The final quarter of 2017 was the strongest for the Belfast office market in two years. The growth brought last year’s total take-up office space to 430,290 sq.ft.
According to Savills Northern Ireland, 2017 was the second year in a row – post Brexit – of strong growth, with levels reflecting the peak of 2007. Rentals are approximately 50% higher. However, Savills highlight that the real prime rent has not yet been tested because of a lack of new stock.
The vacancy rate now stands at 7.2% with Grade A vacancy at 7.1%.
Savills Northern Ireland predict more pre-lets this year with larger occupiers obtaining their desired buildings. In order for the industry to continue meeting local and overseas demand, speculative development will need to begin in the city centre.

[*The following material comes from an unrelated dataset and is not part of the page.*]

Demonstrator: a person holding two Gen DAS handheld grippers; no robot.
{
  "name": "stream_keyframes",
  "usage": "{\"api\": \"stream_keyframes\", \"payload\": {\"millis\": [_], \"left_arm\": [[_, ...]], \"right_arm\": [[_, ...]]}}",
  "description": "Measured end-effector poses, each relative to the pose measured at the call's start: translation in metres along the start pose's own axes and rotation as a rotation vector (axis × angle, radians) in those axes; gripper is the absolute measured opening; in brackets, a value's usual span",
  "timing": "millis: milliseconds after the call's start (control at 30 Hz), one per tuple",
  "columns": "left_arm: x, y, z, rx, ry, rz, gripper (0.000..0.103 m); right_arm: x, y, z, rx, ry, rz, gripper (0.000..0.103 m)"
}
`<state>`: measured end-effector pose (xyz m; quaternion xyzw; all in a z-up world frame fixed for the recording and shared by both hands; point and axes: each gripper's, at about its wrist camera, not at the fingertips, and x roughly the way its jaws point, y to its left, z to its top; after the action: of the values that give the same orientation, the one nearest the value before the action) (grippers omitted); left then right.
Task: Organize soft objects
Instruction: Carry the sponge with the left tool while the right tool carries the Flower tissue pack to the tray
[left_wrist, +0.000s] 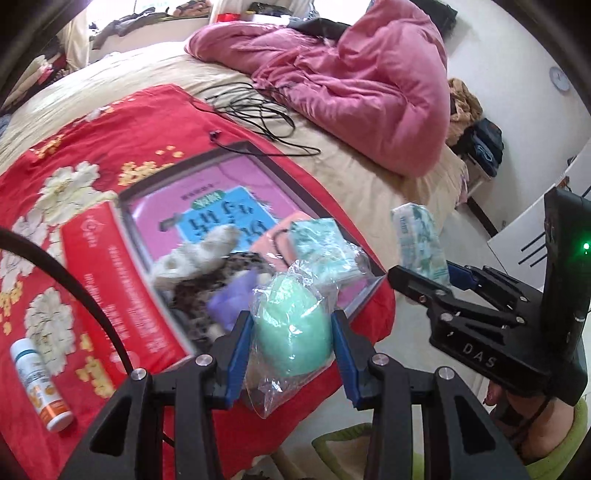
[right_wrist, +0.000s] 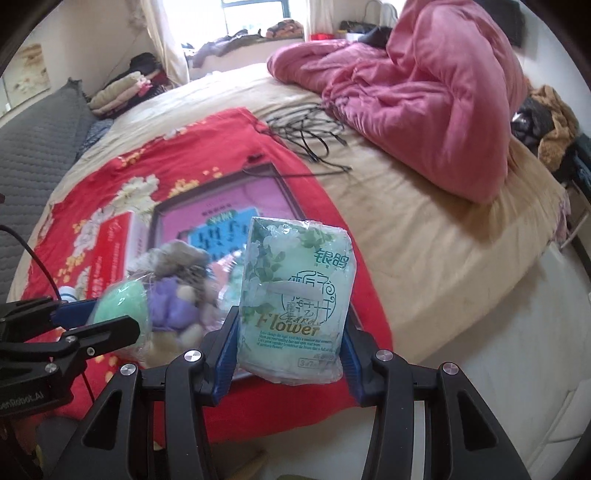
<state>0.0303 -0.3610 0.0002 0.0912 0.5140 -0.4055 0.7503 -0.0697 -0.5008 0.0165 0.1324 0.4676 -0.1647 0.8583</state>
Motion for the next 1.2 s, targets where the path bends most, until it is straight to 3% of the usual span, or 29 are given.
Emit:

A significant transaction in 2017 was the HMRC pre-letting 104,220 sq. ft at Erskine House on Belfast’s Chichester Street. Technology, Media & Telecommunications (TMT) remained the most active sector, accounting for 33% of overall take-up.

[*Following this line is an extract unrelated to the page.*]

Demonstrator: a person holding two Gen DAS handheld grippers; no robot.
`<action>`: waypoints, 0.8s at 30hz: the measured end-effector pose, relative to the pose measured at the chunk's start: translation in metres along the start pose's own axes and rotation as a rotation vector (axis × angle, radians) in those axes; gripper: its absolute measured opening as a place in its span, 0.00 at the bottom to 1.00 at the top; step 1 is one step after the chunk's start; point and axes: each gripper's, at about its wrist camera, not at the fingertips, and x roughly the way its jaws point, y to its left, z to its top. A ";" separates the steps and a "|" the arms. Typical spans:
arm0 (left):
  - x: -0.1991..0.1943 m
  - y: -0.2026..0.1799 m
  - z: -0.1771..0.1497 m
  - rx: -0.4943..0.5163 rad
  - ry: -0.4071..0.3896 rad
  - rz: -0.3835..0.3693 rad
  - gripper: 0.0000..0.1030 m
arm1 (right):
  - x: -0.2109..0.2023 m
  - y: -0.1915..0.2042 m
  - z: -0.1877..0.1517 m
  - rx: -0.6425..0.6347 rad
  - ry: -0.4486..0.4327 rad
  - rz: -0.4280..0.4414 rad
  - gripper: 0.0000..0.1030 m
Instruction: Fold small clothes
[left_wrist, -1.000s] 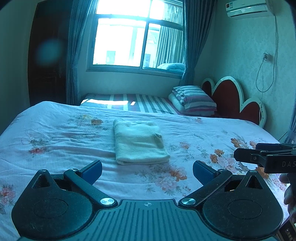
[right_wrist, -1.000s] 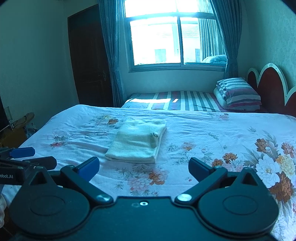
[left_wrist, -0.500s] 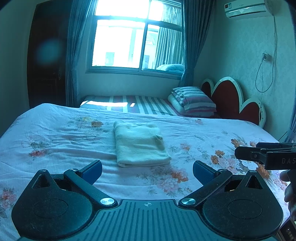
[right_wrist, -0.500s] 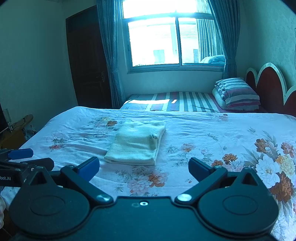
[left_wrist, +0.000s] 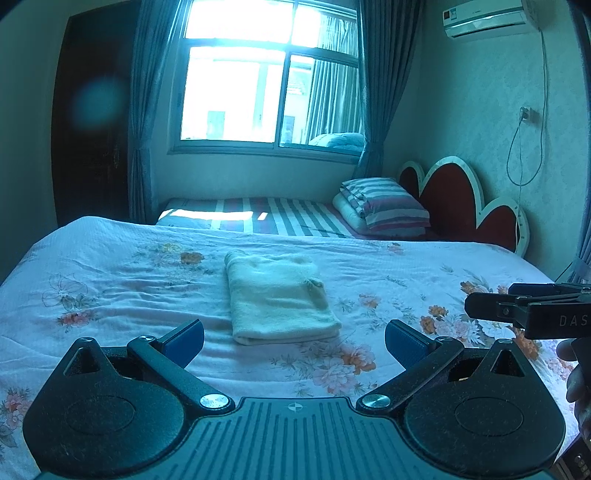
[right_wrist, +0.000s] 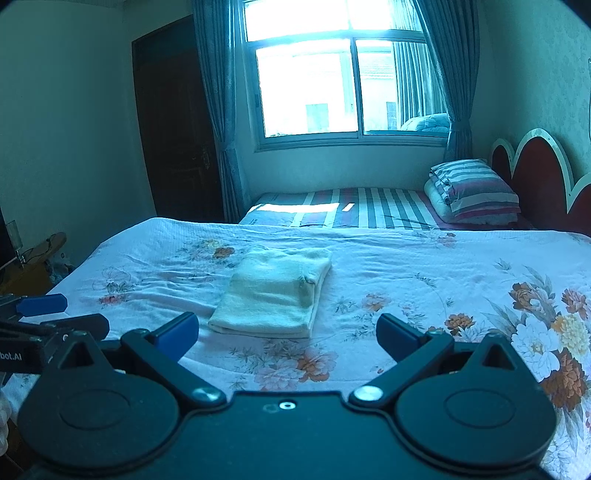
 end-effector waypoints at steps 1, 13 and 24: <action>0.000 0.000 0.000 -0.001 -0.001 0.000 1.00 | 0.000 0.000 0.000 0.001 0.001 0.000 1.00; -0.001 0.001 -0.001 0.002 -0.003 -0.003 1.00 | 0.004 0.000 -0.004 -0.001 0.015 0.003 1.00; 0.002 -0.004 0.002 0.008 -0.008 -0.028 1.00 | 0.006 -0.005 -0.003 -0.008 0.017 -0.002 1.00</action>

After impressive rental growth in 2015 and 2016 of over 25%, last year’s prime rents witnessed 2016’s level of £21.50 per sq.ft. Demand in 2017 was largely met due to the delivery of refurbished space.
These refurbished spaces usually provide occupiers with an improved specification in an older building with discounted rent from new developments.

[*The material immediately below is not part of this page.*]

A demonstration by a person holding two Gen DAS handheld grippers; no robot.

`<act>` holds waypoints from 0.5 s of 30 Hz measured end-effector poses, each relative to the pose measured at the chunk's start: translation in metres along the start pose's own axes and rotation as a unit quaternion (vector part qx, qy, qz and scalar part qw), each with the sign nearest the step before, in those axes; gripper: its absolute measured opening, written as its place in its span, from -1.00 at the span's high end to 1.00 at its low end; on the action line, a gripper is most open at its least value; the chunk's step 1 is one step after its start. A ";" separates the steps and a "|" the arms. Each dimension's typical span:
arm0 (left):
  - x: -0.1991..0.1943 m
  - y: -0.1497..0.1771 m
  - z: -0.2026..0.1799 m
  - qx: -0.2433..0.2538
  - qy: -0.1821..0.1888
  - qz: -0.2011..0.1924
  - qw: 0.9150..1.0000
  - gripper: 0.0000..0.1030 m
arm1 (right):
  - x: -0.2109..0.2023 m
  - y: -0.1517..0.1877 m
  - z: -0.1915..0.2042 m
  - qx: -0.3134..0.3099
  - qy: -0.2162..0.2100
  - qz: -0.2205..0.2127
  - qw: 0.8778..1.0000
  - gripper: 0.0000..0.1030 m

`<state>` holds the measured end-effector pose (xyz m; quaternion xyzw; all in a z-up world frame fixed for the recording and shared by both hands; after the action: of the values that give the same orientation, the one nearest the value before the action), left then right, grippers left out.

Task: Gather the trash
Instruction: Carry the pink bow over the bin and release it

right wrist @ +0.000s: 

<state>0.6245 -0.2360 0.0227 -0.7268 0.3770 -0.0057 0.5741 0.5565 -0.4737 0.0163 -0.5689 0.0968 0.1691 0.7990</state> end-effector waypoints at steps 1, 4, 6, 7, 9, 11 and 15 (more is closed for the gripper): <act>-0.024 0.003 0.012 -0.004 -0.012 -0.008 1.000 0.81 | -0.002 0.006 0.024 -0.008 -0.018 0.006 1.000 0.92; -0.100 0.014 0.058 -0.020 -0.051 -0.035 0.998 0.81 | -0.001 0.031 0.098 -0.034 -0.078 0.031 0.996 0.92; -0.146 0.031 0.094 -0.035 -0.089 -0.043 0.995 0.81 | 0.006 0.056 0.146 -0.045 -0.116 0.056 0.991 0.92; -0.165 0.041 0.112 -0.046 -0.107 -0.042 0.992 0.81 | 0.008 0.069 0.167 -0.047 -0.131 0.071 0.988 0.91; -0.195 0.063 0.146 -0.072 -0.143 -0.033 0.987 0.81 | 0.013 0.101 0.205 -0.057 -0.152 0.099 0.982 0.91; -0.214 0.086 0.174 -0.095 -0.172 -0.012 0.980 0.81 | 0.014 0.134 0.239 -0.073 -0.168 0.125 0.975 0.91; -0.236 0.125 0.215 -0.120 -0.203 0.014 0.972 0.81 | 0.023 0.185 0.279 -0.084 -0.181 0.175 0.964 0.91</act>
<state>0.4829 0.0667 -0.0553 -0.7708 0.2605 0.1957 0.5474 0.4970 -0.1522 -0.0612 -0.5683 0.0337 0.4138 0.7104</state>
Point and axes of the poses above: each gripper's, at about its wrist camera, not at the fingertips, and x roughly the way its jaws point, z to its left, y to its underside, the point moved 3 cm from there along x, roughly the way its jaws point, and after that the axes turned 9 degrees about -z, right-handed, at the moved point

Divisional Director of Savills Northern Ireland, Simon McEvoy, highlighted: “It is great that we have a pipeline of refurbishment projects to help meet immediate demand, however if Belfast is to continue to attract global firms that are fighting to retain and attract employees, then we need to deliver the next generation spaces, replacing tired, old and uninspiring accommodation with modern office buildings that provide plenty of amenity.”